(Records from a data collection)
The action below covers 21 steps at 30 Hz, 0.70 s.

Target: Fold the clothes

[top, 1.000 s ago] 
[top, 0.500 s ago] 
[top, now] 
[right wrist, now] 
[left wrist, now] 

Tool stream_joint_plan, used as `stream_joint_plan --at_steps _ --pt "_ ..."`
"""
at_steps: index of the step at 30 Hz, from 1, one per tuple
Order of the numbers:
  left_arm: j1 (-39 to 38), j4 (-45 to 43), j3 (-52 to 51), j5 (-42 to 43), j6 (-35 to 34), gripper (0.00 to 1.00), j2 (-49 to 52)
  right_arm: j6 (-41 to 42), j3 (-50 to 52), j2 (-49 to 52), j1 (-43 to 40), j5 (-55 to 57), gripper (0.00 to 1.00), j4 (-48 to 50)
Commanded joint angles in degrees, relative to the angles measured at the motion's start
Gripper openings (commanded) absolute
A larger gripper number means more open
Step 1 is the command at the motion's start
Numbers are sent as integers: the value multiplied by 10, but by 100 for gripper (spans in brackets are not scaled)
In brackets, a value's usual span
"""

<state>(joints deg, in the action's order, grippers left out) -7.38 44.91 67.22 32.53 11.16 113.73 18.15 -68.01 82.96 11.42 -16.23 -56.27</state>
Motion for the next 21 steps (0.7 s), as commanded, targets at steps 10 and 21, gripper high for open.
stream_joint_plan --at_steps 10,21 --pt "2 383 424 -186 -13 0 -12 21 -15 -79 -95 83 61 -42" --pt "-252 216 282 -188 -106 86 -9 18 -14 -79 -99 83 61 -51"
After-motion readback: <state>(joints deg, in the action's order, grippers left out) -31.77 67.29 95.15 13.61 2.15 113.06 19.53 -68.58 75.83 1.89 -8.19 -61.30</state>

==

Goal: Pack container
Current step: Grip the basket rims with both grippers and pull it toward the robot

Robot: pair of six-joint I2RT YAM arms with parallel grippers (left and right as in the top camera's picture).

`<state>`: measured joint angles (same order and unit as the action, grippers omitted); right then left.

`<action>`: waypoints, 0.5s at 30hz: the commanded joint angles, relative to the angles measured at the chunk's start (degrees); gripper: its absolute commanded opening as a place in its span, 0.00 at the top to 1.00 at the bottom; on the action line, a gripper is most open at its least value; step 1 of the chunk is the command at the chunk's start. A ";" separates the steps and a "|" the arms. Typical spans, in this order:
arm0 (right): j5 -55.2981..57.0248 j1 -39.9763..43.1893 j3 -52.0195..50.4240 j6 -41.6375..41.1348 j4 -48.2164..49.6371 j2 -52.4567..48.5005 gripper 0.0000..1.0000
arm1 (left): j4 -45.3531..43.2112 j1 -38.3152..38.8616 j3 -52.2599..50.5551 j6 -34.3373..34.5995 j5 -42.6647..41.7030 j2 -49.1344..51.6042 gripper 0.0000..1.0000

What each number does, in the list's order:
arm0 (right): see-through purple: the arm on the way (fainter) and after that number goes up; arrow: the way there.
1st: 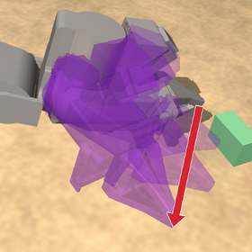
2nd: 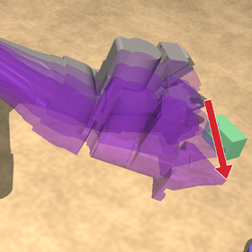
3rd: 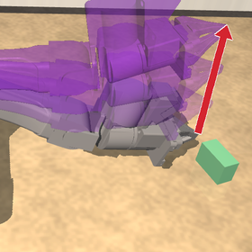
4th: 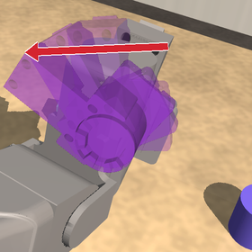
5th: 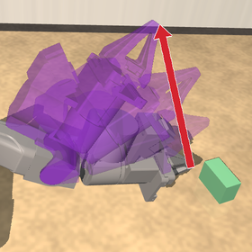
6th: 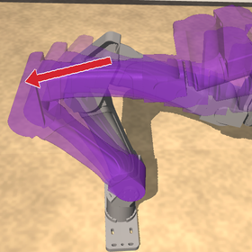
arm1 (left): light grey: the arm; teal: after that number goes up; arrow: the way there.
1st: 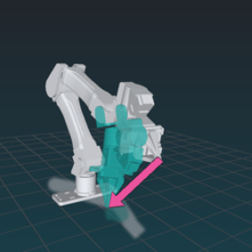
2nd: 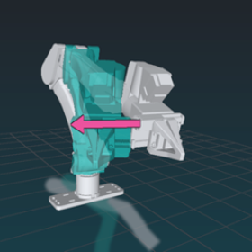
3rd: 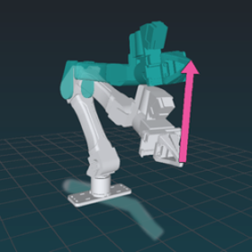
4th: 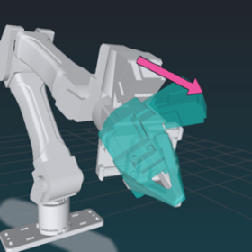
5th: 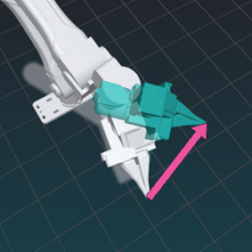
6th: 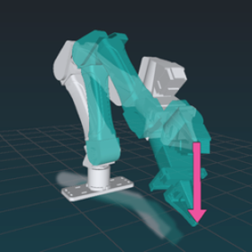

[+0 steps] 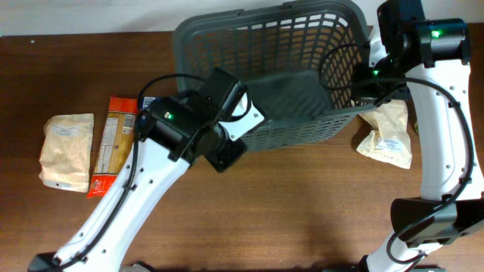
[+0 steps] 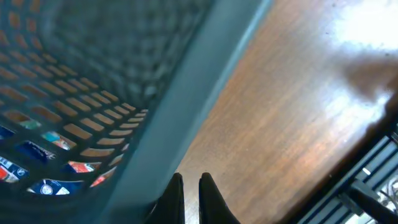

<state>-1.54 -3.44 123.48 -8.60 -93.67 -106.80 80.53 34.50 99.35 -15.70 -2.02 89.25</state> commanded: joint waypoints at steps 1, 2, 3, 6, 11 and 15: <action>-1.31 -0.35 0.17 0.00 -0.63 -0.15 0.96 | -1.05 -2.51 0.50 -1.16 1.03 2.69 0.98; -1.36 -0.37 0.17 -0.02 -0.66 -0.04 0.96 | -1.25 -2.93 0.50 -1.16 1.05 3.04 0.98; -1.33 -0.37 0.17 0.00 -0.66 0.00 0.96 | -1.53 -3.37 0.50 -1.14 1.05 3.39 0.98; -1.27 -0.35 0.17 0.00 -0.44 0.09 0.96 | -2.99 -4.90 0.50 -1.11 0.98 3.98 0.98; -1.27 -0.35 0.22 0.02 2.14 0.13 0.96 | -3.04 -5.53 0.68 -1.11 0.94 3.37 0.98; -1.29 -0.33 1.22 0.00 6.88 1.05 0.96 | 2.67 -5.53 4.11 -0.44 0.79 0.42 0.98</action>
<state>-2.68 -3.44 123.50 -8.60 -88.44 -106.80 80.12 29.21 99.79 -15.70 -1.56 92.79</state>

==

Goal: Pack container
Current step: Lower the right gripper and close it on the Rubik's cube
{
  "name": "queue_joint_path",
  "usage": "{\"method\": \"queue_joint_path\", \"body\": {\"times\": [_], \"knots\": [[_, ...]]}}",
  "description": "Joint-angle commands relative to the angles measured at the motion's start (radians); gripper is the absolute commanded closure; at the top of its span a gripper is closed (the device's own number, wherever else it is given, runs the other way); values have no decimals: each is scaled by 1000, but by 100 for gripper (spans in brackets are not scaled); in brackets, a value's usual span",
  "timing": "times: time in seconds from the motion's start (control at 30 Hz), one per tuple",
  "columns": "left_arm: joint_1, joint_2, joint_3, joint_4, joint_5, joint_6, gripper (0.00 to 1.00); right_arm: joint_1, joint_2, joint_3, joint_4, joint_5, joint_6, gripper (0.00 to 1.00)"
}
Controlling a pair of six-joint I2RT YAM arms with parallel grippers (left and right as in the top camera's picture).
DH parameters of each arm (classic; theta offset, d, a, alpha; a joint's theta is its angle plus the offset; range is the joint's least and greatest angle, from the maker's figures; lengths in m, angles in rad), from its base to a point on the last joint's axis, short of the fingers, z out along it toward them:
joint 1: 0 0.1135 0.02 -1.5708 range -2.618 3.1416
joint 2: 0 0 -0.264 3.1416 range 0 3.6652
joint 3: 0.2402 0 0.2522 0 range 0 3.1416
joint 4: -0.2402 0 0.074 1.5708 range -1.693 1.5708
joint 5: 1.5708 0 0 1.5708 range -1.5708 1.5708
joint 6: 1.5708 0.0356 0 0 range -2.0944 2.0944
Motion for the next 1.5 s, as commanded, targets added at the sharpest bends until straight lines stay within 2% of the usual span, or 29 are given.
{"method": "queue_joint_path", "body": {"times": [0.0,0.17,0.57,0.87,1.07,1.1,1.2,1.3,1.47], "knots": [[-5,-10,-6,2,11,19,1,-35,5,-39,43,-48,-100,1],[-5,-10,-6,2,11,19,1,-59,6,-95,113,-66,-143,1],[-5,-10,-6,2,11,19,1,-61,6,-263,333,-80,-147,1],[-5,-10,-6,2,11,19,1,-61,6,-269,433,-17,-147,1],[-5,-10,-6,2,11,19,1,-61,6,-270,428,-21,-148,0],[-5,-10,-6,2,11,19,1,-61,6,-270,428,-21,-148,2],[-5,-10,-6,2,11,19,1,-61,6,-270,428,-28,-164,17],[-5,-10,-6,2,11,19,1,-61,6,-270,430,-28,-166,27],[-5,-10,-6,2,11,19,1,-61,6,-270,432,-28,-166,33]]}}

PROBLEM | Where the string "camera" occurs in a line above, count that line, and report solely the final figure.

ANSWER TO THE PROBLEM | 2